Workers have been asking for wages increases after shops rounded up their prices following a coin shortage last year.

In December, the central bank introduced special coins -- trading on par with US cents -- to ease the shortfall which had forced shoppers to accept sweets or pens in lieu of change.

American dollars have been commonly used in Zimbabwe since 2009 after years of hyperinflation left the local currency worthless.

Mangudya said the new coins should be used effectively to reduce prices.

"Given the lack of competitiveness and its negative effects on the economy, we do not see any room for wage and salary increases within the national economy," he said.

"The welfare of consumers and employees should be addressed through the reduction of prices, disinflation, so that the current wages buy more."

Mangudya said Zimbabwe had a precarious balance of payments position, which had affected the country's ability to build foreign exchange reserves.

"Over the period January to December 2014, the country's merchandise imports amounted to \\$6.4 billion, which significantly surpassed merchandise exports of \\$3.1 billion, culminating in a trade deficit of \\$3.3 billion," he said.

"The subdued export performance reflected, in part, the retreat in international commodity prices, lack of competitiveness attributable to infrastructure deficits, high utility costs and high cost of capital and finance."
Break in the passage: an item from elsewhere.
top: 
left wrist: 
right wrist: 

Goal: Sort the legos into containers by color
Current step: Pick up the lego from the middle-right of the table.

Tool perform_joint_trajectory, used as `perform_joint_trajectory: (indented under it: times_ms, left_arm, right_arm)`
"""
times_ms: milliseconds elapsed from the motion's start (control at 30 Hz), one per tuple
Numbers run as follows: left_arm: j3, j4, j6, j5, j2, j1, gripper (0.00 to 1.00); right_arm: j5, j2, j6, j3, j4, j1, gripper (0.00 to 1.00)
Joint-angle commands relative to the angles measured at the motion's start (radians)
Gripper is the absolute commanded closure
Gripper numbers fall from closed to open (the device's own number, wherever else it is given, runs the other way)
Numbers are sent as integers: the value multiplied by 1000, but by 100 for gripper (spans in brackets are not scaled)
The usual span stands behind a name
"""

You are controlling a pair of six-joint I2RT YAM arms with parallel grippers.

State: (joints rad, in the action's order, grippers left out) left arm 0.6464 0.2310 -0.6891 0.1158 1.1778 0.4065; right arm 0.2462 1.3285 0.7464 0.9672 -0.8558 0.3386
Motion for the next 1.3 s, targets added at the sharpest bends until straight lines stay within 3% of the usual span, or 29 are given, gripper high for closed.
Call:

The central bank chief said the southern African country has been experiencing disinflation rather than deflation after inflation fell to negative levels last year.

"The Reserve Bank's considered view is that the reduction in the rate of inflation in the national economy was and is a necessary process towards correcting the high prices obtaining in the country," he said.

"The disinflation in Zimbabwe is therefore a good development as it increases the consumers' purchasing power."

The central bank said "annual average inflation, which fell from 3.7 percent in 2012 to 1.6 percent in 2013, declined further to minus 0.2 percent in 2014".

Zimbabwe's economy has been on a downturn for over a decade, characterised by high unemployment.

A liquidity crunch has forced companies to shut down, downsize or migrate to neighbouring countries, while a law which forced foreign companies to cede majority shares to locals scared off foreign investors.